List down things that you’re grateful for or positive experiences that happened on a particular day. However, you don’t have to make it too long; even recalling a single thing that made you smile—or at least lifted your spirits momentarily—would be more than enough.
Usually, the hustle and bustle of daily life makes it difficult to pause and reflect on what causes us to feel anxious or stressed. We move on with our busy days and hectic schedules, unable to reflect or address these problems. This creates a vicious cycle of exhaustion and fear that seems almost insurmountable.
Journaling gives you the avenue to stop for a few minutes and think about these stressors and fears—which can effectively break the cycle. What’s more, under instances of distress, it can be difficult to pinpoint what’s wrong. After all, thoughts and emotions tend to be nebulous until they’re untangled and given shape.
If you’re feeling stressed or anxious, you can start by describing the experience. Does your chest feel tight? Are you having difficulty breathing? Take a moment to think about what these reactions may be telling you and write it down. If you tend to catastrophize, list down your anxieties. Then, you can either debunk them on the other side of the page, or trace their possible source so you can plan the next logical course of action.
If you struggle with feelings of inadequacy, journaling can be a good way to gently remind yourself of your accomplishments and merits. This might seem like a tall order amid insecurities, but a concrete prompt can help. You can list one thing you were proud of doing, or just simple qualities that you like about yourself.
If you’re a vivid dreamer who tends to forget your dreams later in the day, keeping a dream journal can be a fun endeavor. You can try writing about your latest dream the moment you wake up, or simply record the ones that you find interesting enough. Writing down about your feelings after a nightmare can also be incredibly cathartic.
Write book, film, or TV show reviews
No one said journals are limited to thrilling anecdotes and everyday experiences.
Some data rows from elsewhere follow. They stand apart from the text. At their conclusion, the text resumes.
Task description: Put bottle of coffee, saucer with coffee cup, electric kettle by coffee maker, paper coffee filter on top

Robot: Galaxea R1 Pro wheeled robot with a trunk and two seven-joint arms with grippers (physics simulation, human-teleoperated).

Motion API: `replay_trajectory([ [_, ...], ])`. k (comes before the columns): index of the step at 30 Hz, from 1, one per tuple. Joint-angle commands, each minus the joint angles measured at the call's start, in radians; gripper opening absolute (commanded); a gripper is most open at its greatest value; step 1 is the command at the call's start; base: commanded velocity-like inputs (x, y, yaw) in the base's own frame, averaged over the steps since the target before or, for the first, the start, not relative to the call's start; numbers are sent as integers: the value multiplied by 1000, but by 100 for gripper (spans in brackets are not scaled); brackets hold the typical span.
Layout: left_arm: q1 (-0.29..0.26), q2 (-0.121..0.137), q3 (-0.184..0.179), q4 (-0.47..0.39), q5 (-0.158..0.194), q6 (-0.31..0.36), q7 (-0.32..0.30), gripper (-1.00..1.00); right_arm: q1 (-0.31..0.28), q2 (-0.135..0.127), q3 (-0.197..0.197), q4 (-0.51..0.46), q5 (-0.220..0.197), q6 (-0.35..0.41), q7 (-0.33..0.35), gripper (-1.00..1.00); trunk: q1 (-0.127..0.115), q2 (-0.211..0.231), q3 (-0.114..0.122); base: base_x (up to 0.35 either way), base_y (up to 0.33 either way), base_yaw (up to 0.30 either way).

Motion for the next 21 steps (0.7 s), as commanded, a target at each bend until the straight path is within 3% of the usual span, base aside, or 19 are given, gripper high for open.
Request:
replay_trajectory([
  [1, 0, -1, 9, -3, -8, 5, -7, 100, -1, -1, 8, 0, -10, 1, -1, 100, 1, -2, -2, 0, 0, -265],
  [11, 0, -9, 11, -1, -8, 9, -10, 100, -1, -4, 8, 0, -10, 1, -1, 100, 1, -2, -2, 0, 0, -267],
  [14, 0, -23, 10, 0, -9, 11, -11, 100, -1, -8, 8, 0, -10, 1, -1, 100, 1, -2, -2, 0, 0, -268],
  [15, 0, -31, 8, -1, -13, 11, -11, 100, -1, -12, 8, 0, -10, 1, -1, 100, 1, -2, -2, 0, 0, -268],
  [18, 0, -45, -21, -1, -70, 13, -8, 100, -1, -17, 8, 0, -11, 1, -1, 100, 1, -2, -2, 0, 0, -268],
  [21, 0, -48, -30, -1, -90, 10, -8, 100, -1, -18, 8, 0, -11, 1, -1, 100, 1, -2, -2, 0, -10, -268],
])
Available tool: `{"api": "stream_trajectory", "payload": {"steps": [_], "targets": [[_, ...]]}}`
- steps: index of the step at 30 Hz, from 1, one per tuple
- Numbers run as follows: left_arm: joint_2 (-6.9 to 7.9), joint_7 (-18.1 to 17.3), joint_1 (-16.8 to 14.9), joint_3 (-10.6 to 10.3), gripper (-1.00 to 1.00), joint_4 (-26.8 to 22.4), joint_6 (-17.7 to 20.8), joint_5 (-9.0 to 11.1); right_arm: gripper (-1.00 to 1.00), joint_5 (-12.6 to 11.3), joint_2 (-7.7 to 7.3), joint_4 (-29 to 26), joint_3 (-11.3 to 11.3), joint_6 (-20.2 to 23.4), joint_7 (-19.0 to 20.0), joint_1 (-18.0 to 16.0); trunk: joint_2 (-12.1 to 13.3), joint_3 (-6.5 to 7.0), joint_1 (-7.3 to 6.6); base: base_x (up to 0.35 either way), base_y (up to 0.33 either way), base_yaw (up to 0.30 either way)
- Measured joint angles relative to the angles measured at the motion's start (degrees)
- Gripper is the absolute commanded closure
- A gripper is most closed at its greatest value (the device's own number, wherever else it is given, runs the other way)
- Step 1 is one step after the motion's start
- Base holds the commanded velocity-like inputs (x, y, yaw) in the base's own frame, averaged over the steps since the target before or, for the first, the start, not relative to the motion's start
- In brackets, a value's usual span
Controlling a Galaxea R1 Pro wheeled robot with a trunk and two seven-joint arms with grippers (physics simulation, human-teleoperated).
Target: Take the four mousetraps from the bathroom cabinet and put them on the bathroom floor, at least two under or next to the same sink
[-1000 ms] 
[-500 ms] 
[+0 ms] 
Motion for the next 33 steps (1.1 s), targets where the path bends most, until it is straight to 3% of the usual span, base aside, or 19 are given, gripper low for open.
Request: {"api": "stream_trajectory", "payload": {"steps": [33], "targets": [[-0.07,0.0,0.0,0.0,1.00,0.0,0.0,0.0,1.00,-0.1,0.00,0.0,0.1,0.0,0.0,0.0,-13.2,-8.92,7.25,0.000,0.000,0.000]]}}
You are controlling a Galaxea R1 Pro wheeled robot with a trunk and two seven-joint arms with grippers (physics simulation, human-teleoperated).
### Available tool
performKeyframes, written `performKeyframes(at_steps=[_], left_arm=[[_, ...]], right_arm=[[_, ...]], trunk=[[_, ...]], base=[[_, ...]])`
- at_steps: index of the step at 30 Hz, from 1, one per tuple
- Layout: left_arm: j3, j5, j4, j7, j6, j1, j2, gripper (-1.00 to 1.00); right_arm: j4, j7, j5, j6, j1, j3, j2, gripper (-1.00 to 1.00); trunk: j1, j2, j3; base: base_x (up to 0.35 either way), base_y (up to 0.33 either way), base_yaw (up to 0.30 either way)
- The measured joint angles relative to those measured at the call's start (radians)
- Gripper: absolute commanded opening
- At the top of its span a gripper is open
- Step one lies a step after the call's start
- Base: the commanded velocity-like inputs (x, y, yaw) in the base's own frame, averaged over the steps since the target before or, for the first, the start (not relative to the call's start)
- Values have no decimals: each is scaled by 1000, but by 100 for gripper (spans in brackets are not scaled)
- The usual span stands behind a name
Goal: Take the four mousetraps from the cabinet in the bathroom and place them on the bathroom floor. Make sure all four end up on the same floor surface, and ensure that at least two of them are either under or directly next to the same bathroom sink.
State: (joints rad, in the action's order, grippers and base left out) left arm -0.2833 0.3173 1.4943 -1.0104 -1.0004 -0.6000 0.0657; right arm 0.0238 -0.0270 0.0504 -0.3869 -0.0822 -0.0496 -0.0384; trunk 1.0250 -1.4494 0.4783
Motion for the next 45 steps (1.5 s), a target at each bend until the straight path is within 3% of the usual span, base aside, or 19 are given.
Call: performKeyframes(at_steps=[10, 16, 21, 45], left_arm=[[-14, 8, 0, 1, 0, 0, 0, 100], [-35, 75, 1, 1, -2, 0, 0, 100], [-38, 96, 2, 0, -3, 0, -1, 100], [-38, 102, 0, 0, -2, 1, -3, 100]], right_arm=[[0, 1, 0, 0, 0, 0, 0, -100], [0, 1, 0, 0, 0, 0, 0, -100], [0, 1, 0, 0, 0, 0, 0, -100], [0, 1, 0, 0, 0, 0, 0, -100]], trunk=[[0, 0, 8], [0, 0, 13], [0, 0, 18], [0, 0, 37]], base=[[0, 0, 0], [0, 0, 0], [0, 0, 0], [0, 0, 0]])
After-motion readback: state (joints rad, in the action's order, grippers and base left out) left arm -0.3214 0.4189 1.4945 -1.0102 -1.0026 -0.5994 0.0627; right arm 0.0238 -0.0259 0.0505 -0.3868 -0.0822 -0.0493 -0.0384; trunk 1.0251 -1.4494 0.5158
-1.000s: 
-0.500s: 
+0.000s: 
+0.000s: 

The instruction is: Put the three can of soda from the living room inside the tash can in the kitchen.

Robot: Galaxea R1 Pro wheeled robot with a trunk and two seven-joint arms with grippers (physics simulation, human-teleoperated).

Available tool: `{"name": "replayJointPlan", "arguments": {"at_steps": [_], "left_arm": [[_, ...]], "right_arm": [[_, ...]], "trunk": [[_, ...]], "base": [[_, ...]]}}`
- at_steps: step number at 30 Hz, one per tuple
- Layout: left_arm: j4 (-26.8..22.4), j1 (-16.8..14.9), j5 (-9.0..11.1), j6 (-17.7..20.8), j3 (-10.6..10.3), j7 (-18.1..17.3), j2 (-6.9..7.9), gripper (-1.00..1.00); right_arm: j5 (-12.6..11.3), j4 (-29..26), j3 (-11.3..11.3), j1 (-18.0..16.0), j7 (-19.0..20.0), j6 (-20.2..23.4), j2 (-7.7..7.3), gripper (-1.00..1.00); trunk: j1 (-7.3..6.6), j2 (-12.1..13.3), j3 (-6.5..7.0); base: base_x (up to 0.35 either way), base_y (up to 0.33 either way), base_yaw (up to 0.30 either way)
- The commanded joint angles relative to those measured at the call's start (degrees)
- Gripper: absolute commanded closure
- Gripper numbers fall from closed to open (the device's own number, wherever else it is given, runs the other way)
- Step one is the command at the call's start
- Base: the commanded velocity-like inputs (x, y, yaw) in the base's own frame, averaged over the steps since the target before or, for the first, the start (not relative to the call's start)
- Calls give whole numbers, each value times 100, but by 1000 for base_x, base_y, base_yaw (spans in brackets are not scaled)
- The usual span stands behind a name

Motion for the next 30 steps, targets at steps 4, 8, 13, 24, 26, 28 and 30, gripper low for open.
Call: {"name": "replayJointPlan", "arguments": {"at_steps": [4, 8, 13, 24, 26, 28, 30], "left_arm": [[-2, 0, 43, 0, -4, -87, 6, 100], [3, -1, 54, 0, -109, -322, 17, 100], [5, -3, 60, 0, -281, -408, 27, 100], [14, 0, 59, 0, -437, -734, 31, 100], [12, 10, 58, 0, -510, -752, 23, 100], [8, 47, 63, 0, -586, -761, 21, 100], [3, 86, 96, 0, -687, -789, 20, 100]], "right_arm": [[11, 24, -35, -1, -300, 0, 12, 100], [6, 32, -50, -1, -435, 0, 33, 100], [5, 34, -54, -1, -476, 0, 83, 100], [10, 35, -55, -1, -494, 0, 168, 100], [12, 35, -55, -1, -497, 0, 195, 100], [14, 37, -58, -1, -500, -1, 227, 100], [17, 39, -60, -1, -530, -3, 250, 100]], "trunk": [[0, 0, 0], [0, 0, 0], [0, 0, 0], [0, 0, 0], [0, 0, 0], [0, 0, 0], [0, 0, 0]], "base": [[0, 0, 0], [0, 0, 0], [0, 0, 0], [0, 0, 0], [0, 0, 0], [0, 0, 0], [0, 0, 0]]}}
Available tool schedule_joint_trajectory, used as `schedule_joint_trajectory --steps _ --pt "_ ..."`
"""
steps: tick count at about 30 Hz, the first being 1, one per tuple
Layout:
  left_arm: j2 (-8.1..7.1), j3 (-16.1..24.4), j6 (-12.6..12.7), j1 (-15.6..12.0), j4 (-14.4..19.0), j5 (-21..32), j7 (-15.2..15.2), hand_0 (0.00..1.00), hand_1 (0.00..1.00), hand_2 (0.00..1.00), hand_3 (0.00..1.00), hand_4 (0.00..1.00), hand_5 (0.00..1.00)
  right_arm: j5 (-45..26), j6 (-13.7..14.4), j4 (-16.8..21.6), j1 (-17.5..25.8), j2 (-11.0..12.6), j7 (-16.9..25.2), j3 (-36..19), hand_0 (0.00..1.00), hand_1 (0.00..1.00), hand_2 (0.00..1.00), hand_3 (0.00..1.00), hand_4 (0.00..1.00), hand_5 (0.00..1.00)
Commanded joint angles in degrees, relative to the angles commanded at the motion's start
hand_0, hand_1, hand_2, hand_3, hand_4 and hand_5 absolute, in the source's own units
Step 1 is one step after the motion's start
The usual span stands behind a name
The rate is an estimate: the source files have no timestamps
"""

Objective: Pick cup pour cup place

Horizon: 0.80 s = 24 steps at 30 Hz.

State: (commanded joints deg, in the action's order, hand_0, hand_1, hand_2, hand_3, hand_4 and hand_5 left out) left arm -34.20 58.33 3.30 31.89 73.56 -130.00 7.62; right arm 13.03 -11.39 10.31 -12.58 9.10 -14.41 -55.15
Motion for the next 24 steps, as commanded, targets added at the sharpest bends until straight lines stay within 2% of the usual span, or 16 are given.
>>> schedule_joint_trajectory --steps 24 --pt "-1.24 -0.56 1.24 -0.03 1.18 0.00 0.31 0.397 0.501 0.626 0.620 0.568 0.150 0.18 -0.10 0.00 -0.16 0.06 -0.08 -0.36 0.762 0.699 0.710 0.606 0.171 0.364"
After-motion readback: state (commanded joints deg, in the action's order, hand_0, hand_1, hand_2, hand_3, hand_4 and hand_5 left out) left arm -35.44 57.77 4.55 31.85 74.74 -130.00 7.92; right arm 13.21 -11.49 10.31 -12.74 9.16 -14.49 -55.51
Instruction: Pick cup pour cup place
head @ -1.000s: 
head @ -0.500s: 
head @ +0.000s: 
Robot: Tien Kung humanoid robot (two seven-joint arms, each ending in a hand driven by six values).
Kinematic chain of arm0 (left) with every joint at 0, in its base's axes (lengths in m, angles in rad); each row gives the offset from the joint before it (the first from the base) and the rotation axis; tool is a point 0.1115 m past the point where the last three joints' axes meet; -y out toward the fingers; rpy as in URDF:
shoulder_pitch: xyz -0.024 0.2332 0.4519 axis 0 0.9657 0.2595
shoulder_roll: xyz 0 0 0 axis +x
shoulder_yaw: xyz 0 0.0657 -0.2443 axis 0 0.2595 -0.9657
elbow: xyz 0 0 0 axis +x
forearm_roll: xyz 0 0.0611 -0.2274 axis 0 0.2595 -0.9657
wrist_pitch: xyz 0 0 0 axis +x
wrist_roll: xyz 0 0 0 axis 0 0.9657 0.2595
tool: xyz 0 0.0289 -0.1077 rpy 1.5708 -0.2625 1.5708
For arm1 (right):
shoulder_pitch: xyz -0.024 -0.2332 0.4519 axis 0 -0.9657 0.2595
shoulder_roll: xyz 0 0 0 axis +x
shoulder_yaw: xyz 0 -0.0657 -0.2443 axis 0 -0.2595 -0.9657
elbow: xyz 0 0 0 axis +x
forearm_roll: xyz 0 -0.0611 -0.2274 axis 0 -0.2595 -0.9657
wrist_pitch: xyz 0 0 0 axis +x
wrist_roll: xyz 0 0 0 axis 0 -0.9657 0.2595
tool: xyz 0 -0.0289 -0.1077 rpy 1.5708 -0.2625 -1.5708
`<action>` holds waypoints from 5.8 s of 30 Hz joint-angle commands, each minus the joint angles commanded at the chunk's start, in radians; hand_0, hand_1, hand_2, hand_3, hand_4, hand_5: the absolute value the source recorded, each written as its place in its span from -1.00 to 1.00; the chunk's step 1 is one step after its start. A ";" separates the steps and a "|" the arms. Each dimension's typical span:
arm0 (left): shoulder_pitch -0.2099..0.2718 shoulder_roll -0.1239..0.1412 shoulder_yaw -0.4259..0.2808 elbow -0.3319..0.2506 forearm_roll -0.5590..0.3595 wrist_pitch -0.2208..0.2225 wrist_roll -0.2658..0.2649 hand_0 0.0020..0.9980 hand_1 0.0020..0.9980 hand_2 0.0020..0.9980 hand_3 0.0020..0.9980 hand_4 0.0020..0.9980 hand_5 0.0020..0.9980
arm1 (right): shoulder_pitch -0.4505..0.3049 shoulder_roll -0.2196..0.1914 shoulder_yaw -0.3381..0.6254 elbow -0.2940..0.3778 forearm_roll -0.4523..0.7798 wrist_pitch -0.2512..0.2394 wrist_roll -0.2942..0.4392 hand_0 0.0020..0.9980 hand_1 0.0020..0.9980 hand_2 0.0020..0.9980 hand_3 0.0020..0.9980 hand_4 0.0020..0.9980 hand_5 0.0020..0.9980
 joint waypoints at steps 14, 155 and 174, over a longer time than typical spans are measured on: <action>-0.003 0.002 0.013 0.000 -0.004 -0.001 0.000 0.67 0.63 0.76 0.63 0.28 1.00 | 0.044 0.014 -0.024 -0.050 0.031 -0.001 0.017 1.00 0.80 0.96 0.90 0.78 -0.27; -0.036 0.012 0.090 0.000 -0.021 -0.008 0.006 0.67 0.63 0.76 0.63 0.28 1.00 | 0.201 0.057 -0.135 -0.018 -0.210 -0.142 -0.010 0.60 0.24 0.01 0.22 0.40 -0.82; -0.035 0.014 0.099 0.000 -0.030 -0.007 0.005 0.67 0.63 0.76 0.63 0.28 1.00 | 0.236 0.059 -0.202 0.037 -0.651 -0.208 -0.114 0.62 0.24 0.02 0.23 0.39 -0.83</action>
Your thoughts about a particular piece of media—be it a book, article, film, TV show, and the like—are worth journaling about. You don’t have to write a piece that’s fit for The New York Times; penning down a few sentences or even a couple of words is more than enough.
Keep a visual album
If you’re tired of writing, you can also draw or simply paste mementos in your journal. These can include tickets, wrappers, receipts, photos, and brochures, among other things. Caption them or provide a short word to describe their significance to you; again, no need to go into detail or write lengthy paragraphs.
The point of this exercise is to relish in the act of compiling meaningful tokens and creating a visual map of the things that hold significance to you. This way, when you do look back at your past journals, you’ll find pages of time capsules that preserve what matters most.